_Exercise goal_: Every record that follows should be printed verbatim.

_Record extracts_:
- - - - - - -
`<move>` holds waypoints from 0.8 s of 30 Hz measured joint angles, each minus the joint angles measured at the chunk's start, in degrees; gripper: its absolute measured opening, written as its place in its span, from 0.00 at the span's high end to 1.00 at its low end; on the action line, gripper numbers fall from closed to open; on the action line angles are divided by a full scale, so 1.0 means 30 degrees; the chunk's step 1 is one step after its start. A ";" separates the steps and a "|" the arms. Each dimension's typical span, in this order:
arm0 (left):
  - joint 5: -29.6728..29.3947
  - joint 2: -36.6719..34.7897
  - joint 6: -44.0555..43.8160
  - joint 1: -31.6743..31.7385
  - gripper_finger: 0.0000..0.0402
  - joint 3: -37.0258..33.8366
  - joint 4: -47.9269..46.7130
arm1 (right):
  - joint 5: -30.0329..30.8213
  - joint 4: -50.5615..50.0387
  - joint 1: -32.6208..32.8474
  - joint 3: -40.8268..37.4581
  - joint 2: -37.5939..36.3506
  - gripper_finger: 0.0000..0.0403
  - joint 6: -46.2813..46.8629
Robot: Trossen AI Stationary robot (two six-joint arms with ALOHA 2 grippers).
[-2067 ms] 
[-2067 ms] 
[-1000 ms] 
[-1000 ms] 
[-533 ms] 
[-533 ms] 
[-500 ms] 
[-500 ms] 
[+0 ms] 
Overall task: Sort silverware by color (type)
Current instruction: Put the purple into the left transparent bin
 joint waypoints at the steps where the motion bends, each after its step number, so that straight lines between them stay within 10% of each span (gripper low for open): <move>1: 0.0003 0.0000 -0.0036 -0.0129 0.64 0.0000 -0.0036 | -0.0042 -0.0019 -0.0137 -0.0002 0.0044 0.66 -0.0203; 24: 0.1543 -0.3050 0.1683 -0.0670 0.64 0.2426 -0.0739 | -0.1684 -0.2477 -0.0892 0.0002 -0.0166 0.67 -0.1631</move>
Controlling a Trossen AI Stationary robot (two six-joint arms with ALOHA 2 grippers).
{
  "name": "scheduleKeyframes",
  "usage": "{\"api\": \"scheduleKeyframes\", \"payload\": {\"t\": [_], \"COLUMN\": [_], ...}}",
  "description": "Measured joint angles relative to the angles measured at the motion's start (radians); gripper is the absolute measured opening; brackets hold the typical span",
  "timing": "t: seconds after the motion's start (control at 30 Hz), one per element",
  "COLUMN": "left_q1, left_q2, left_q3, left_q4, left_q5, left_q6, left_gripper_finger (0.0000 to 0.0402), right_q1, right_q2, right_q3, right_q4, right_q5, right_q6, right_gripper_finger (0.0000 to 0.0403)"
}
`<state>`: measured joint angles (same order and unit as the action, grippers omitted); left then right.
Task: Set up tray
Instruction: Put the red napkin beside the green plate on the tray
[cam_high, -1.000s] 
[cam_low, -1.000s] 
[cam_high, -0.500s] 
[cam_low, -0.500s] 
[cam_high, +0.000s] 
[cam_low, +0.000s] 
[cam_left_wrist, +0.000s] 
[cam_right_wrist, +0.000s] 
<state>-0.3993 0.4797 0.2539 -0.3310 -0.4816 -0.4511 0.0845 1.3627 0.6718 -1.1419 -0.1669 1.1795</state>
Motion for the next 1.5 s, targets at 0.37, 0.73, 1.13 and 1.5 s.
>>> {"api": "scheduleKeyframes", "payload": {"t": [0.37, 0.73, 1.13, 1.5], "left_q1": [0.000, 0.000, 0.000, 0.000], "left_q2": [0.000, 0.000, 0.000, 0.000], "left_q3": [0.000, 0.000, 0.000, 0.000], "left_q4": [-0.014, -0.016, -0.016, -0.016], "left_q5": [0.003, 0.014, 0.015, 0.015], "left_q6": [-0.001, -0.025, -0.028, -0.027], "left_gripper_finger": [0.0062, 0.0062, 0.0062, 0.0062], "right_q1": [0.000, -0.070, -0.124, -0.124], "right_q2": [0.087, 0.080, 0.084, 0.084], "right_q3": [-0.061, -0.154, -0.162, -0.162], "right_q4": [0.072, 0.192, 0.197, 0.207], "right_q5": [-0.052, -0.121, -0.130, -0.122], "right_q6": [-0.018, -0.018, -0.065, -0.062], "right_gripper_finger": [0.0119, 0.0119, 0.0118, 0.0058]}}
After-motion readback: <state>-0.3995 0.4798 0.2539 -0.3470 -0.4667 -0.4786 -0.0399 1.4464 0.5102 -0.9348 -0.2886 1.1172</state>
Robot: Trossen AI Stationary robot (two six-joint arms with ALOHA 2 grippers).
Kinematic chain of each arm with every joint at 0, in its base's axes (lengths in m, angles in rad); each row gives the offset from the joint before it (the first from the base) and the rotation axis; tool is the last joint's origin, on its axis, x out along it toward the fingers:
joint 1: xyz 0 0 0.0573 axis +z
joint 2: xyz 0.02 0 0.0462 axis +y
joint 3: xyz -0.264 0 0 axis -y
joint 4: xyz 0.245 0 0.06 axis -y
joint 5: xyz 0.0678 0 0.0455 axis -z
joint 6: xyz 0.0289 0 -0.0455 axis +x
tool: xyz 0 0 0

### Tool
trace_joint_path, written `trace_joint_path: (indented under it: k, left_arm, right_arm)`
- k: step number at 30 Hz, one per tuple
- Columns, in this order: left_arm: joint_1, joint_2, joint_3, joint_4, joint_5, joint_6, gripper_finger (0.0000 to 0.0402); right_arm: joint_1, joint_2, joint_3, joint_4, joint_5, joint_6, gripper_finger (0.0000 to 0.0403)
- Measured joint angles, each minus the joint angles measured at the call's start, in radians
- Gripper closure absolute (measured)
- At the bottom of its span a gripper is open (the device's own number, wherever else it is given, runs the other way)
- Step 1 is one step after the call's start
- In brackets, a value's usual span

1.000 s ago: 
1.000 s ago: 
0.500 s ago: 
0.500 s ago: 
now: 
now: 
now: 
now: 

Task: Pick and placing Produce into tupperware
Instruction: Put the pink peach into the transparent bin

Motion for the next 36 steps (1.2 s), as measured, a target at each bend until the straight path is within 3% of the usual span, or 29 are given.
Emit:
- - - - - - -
_Expected output_:
`<move>` holds waypoints from 0.8 s of 30 Hz measured joint angles, each minus the joint angles measured at the chunk's start, in degrees; gripper: its absolute measured opening, written as its place in its span, from 0.00 at the span's high end to 1.00 at its low end; on the action line, gripper numbers fall from closed to open; on the action line angles are divided by a full scale, so 1.0 means 30 degrees; the chunk's step 1 is one step after its start. A ";" separates the steps and a "|" the arms. Each dimension's typical span, in this order:
arm0 (left):
  - joint 5: -29.6728..29.3947
  - joint 2: -36.6719..34.7897
  - joint 6: -44.0555..43.8160
  - joint 1: -31.6743..31.7385
  - gripper_finger: 0.0000..0.0402
  - joint 3: -37.0258..33.8366
  - joint 4: -47.9269..46.7130
arm1 (right):
  - joint 5: -30.0329..30.8213
  - joint 4: -50.5615..50.0387
  - joint 1: -32.6208..32.8474
  - joint 3: -40.8268..37.4581
  - joint 2: -37.5939..36.3506
  - gripper_finger: 0.0000..0.0403
  - joint 6: -46.2813..46.8629
Robot: Trossen AI Stationary robot (two six-joint arms with ALOHA 2 grippers).
[-2067 ms] 
[-2067 ms] 
[-1000 ms] 
[-1000 ms] 
[-533 ms] 
[-533 ms] 
[-500 ms] 
[-500 ms] 
[+0 ms] 
Overall task: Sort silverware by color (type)
Current instruction: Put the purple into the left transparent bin
 joint waypoints at the steps where the motion bends, each after its step number, so that straight lines between them stay within 10% of each span (gripper low for open): <move>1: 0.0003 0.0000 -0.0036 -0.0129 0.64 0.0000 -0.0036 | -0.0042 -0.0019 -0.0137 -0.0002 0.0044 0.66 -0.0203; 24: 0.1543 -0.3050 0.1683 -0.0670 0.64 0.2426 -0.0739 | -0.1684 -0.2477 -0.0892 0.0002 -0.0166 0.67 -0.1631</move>
Controlling a Trossen AI Stationary robot (two six-joint arms with ALOHA 2 grippers).
{
  "name": "scheduleKeyframes",
  "usage": "{\"api\": \"scheduleKeyframes\", \"payload\": {\"t\": [_], \"COLUMN\": [_], ...}}",
  "description": "Measured joint angles relative to the angles measured at the motion's start (radians); gripper is the absolute measured opening; brackets hold the typical span",
  "timing": "t: seconds after the motion's start (control at 30 Hz), one per element",
  "COLUMN": "left_q1, left_q2, left_q3, left_q4, left_q5, left_q6, left_gripper_finger (0.0000 to 0.0402), right_q1, right_q2, right_q3, right_q4, right_q5, right_q6, right_gripper_finger (0.0000 to 0.0403)"
}
`<state>`: measured joint angles (same order and unit as the action, grippers omitted); left then right.
Task: Set up tray
Instruction: Put the red napkin beside the green plate on the tray
[cam_high, -1.000s] 
[cam_low, -1.000s] 
[cam_high, -0.500s] 
[cam_low, -0.500s] 
[cam_high, +0.000s] 
[cam_low, +0.000s] 
[cam_left_wrist, +0.000s] 
[cam_right_wrist, +0.000s] 
<state>-0.3993 0.4797 0.2539 -0.3310 -0.4816 -0.4511 0.0845 1.3627 0.6718 -1.1419 -0.1669 1.1795</state>
Motion for the next 1.5 s, targets at 0.37, 0.73, 1.13 and 1.5 s.
>>> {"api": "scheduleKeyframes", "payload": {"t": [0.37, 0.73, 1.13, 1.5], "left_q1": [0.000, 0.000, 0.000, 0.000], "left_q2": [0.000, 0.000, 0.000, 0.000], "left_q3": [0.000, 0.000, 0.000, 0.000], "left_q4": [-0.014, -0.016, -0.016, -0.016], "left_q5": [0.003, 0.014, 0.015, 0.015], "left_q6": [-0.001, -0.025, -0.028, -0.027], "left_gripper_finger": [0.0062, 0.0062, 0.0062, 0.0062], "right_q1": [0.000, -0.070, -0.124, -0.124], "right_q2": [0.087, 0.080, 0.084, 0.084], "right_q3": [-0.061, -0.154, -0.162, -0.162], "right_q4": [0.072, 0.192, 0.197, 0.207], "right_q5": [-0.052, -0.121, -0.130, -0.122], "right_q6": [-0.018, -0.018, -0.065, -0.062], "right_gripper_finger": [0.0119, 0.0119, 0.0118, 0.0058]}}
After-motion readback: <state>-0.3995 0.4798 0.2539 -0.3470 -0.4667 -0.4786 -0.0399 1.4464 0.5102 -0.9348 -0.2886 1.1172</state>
Robot: Trossen AI Stationary robot (two six-joint arms with ALOHA 2 grippers).
Kinematic chain of each arm with every joint at 0, in its base's axes (lengths in m, angles in rad); each row gives the offset from the joint before it (the first from the base) and the rotation axis; tool is the last joint's origin, on its axis, x out along it toward the fingers:
joint 1: xyz 0 0 0.0573 axis +z
joint 2: xyz 0.02 0 0.0462 axis +y
joint 3: xyz -0.264 0 0 axis -y
joint 4: xyz 0.245 0 0.06 axis -y
joint 5: xyz 0.0678 0 0.0455 axis -z
joint 6: xyz 0.0289 0 -0.0455 axis +x
tool: xyz 0 0 0

### Tool
trace_joint_path, written `trace_joint_path: (indented under it: k, left_arm, right_arm)`
- k: step number at 30 Hz, one per tuple
- Columns, in this order: left_arm: joint_1, joint_2, joint_3, joint_4, joint_5, joint_6, gripper_finger (0.0000 to 0.0402); right_arm: joint_1, joint_2, joint_3, joint_4, joint_5, joint_6, gripper_finger (0.0000 to 0.0403)
- Measured joint angles, each minus the joint angles measured at the call's start, in radians
- Gripper closure absolute (measured)
- At the bottom of its span a gripper is open (the device's own number, wherever else it is given, runs the other way)
- Step 1 is one step after the call's start
- In brackets, a value's usual span

1.000 s ago: 
1.000 s ago: 
0.500 s ago: 
0.500 s ago: 
now: 
now: 
now: 
now: 

Task: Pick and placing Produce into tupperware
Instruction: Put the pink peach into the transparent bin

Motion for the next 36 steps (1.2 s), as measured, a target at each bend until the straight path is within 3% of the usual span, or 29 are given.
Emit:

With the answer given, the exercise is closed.